Cooling Project

cooling01It is time for yet another project with my Amiga 1200 at home and this time the goal will be to lower the current temperature on my Blizzard PPC as much as possible. After Stachu had upgraded my card with a 060/66MHz and 603e/330MHz did not only the speed increase but also the temperature.

As many of you know, heat is one of the major reasons for killing electronics, especially old components.

I’m no ├╝ber geek at cooling but I hope that this project will highlight this subject alot for me.

Normal cooling on the Amiga 1200

The standard cooling of the Amiga 1200 works as the picture below. Due to the dynamic of the nature, hot air raises while cool air is drawn into the computer. The cool air is sucked in via the small ventialtion holes in the lower part of the housing, cooling the electronic parts and going out through the ventilation above the keyboard.

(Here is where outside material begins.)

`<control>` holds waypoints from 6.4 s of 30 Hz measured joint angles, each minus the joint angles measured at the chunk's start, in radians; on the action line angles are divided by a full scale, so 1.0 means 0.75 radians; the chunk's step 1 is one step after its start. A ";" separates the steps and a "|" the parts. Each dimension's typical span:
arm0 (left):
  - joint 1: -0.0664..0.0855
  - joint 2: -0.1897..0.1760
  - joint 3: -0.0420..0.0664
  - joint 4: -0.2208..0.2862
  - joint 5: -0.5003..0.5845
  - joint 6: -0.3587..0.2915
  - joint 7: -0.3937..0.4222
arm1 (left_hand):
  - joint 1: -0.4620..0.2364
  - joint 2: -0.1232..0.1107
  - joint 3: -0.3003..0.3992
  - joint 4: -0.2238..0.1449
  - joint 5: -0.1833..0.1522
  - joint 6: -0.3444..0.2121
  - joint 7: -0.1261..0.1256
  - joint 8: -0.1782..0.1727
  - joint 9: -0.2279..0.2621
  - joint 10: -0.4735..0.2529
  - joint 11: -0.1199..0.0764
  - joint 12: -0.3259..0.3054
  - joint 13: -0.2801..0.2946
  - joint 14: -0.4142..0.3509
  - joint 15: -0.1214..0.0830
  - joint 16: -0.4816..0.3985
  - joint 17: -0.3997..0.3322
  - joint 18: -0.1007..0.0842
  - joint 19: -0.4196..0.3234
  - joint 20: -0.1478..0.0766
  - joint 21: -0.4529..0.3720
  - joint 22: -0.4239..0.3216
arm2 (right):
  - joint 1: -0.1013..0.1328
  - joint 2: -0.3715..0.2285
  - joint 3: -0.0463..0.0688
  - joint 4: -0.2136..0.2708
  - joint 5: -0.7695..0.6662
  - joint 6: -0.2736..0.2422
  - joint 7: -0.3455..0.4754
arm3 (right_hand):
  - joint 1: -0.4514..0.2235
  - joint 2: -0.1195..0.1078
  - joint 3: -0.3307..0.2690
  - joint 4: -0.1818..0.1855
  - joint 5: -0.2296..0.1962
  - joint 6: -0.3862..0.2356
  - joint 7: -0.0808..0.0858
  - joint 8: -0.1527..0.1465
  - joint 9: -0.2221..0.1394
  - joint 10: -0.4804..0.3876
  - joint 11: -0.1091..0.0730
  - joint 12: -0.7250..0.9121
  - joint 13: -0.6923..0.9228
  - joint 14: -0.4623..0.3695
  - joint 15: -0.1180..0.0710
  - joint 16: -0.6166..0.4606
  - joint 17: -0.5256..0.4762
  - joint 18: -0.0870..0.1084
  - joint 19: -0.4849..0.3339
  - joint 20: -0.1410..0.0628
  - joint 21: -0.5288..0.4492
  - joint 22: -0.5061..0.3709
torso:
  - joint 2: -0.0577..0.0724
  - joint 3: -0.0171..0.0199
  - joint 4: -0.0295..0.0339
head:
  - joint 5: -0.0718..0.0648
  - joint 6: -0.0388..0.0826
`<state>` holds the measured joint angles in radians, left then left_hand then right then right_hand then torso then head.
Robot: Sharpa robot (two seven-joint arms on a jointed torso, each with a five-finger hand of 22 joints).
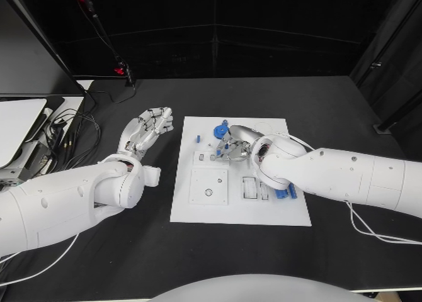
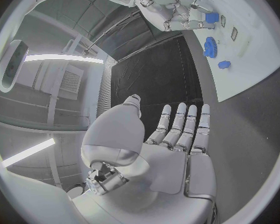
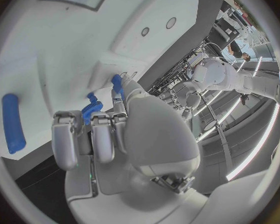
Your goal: Assemble the parts on the task board
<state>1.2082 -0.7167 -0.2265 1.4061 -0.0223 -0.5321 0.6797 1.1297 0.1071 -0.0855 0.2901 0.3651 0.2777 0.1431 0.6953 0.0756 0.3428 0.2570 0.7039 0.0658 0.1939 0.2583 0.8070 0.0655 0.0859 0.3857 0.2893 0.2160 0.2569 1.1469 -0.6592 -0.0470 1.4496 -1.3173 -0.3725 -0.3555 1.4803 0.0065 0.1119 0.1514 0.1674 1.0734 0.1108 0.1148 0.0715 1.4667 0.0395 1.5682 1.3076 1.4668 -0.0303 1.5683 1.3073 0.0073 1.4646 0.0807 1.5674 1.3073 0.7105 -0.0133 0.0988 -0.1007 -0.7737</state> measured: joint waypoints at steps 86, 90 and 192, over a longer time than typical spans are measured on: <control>0.278 0.014 -0.014 -0.010 -0.582 0.240 -0.405 | 0.003 0.032 -0.258 0.001 -0.098 -0.002 -0.004 0.095 -0.014 1.498 -0.163 1.151 1.650 1.685 -0.240 1.011 1.642 0.013 1.081 -0.166 1.412 1.161 | 0.107 -0.440 -0.003 0.285 1.233 -0.131 0.890 | -0.485 0.158 -0.398 0.187 0.056 -0.409 0.112 0.030 0.003 -0.457 0.113 -0.483 -0.068 -0.510 0.125 -0.712 -0.364 0.208 -0.772 0.119 -1.207 -0.222 | -0.015 0.0017 -0.0179 | 0.000 0.005; 0.321 0.042 -0.015 -0.025 -0.732 0.317 -0.546 | 0.003 0.032 -0.279 -0.001 -0.098 0.097 0.004 0.044 -0.014 1.498 -0.150 1.151 1.657 1.696 -0.229 1.017 1.657 -0.059 1.365 -0.138 1.690 1.391 | 0.106 -0.443 -0.003 0.281 1.356 -0.088 0.949 | -0.539 0.177 -0.443 0.189 0.057 -0.446 0.111 0.067 0.007 -0.510 0.124 -0.492 -0.098 -0.563 0.138 -0.712 -0.404 0.208 -0.812 0.127 -1.238 -0.230 | -0.015 0.0017 -0.0202 | -0.002 0.010; 0.275 0.630 -0.014 -0.498 -1.254 1.042 -1.543 | -0.048 0.230 -0.303 -0.002 -0.066 0.505 -0.057 0.222 0.446 1.499 -0.284 1.151 1.658 1.697 -0.357 1.017 1.656 -0.106 1.441 -0.241 1.802 1.401 | 0.077 -0.401 -0.007 0.171 1.653 0.063 0.962 | -0.463 0.310 -0.581 0.188 0.152 -0.621 0.085 0.503 0.013 -0.002 0.154 0.000 0.000 0.000 0.176 0.000 0.000 -0.001 0.003 0.179 0.000 0.000 | -0.012 -0.0022 -0.0205 | -0.051 -0.037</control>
<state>1.4141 -0.2442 -0.2373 1.0326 -0.9625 0.2491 -0.4778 1.0940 0.2796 -0.3129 0.2887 0.3156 0.6562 0.1006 0.8617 0.4100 1.4668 0.0437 1.5674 1.3093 1.4663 -0.0092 1.5699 1.3075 0.0065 1.4664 0.1087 1.5677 1.3076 1.2045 -0.9601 -0.0526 1.5782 -0.0774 -0.3253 0.3661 1.1332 0.2386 -0.3236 0.2921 0.2817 0.6079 0.1745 0.4918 0.0813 1.4650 0.1554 1.5683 1.3077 1.4670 0.1018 1.5684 1.3076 0.0069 1.4670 0.2148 1.5675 1.3076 0.7019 -0.0150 0.0835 -0.1389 -0.8018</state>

The challange with Phase5 Blizzard PPC

A standard Phase5 Blizzard PPC card have a cooling fan with the dimension of 30x30x7mm that pushes the air through a hole on the that is on top side when it is assembled in the Amiga 1200. On the other side of the card is a heatsink that is placed on the 603e PPC CPU, meaning that both the MC68060 and the 603e PPC are facing downwards.


With the trapdoor closed, no heated air can get out in a effective way. That results in that heated air will be re-used for cooling that that is never good. Because of that I have done a smaller modification of the trapdoor, it helped some but far from being acceptable by me. This makes me wonder how and what Phase5 through when they designed this, othereise awesome card.


Possible solutions

Solution 1

Reverse the cooling on the BPPC-card so cold air will be pushed through and upwards instead of the oppsite. The challange here is that the lower ventilation holes are less in area than the upper ones. This will probably cause an underpreassure, which I don’t know if it is good or bad.

Solution 2

Divide the inside of the computer and create separate channels for the air to travel through from the upper ventilation holes using styrofoam. The downside of this solution is that heatet air can re-enter the housing.

Solution 3

Watercooling FTW… I’t tempted to build a watercooled solution but as it is now I neither have the time or resources to pull such thing through (even if I know that many of the reader of this blog would want that).